Für Unternehmen sind Rohstoffe und Energie wesentliche Kostenfaktoren. Jede Einsparung bedeutet tiefere Kosten. Das gilt natürlich auch für unsere Kunden. Und wenn unsere Kunden – auch dank EMS – innovative, leichtere, effizientere, energiesparende und umweltschonende Produkte herstellen, dann bringt das den Konsumenten etwas. Das ist der Klimaschutz der Zukunft: Über neue Technologien und Innovationen nachhaltigere Lösungen zu finden.

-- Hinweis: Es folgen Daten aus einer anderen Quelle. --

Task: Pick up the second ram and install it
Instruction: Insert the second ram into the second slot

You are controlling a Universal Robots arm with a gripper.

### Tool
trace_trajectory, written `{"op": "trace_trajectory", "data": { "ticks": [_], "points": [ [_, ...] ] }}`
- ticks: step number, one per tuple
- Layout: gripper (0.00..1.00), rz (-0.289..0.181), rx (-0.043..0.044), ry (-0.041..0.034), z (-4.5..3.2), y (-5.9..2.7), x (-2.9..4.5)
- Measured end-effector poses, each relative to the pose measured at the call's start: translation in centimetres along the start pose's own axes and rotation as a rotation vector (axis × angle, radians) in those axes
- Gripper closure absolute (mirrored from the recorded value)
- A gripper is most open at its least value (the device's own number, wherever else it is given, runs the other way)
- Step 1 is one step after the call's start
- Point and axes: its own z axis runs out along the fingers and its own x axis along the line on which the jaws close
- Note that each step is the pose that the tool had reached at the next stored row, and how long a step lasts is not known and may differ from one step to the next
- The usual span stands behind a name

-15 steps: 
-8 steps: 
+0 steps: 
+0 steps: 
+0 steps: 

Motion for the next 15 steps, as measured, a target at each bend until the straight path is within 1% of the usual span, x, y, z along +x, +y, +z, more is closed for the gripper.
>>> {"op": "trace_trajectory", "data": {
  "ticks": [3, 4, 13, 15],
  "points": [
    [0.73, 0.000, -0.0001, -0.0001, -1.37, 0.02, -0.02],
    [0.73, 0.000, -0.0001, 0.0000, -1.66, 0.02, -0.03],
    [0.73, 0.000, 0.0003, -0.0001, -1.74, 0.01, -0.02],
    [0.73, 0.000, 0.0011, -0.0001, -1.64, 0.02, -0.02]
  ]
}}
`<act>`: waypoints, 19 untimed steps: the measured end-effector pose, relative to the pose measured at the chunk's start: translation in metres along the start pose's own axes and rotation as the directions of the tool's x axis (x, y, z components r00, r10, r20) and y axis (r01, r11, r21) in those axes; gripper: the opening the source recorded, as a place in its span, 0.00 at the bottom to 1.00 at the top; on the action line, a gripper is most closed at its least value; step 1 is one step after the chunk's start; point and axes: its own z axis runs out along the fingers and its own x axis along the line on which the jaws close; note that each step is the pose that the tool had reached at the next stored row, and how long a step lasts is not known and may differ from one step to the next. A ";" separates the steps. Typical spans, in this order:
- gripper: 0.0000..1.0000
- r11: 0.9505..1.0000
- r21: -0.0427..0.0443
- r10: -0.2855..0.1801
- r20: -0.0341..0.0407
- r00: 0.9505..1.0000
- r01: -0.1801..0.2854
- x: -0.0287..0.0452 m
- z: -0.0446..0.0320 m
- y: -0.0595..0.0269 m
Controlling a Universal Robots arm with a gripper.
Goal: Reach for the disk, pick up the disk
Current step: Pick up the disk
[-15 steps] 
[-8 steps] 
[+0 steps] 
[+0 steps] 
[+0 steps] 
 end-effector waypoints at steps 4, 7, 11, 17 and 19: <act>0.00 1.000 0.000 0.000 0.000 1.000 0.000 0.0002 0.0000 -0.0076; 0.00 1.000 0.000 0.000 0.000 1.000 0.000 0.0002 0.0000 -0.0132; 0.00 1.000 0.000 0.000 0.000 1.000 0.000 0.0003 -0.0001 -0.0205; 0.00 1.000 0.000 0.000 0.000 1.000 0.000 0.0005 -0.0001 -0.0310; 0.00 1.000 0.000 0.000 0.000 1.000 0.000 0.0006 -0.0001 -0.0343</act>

Die Linken fordern höhere Abgaben auf Strom, Benzin, Erdöl, eine Flugticketabgabe und viele weitere Verbote und Vorschriften. Ist das der richtige Weg?
Massive Verteuerungen auf Energie, so dass man sie sich nicht mehr leisten kann, ist meiner Meinung nach kein intelligenter Weg. Im Unterschied zu den Parteien, die sich der Modeströmung entsprechend grün nennen, setzen wir, die SVP, auf Fortschritt und nicht auf Rückschritt. Wenn wir nicht auf Auto- und Zugfahrten, Ferien und Maturareisen mit dem Flugzeug und geheizte Wohnungen verzichten wollen, dann erreichen wir die Klimafreundlichkeit nur über innovative technische Entwicklungen. Diese kommen nie vom Staat. Das Geld, das dem Bürger mit der grünen Politik aus der Tasche gezogen wird, wird umverteilt oder in die Subvention von nicht überlebensfähigen Vorhaben gesteckt. Das hilft dem Klima nicht. Wir müssen echte, tragfähige Lösungen entwickeln.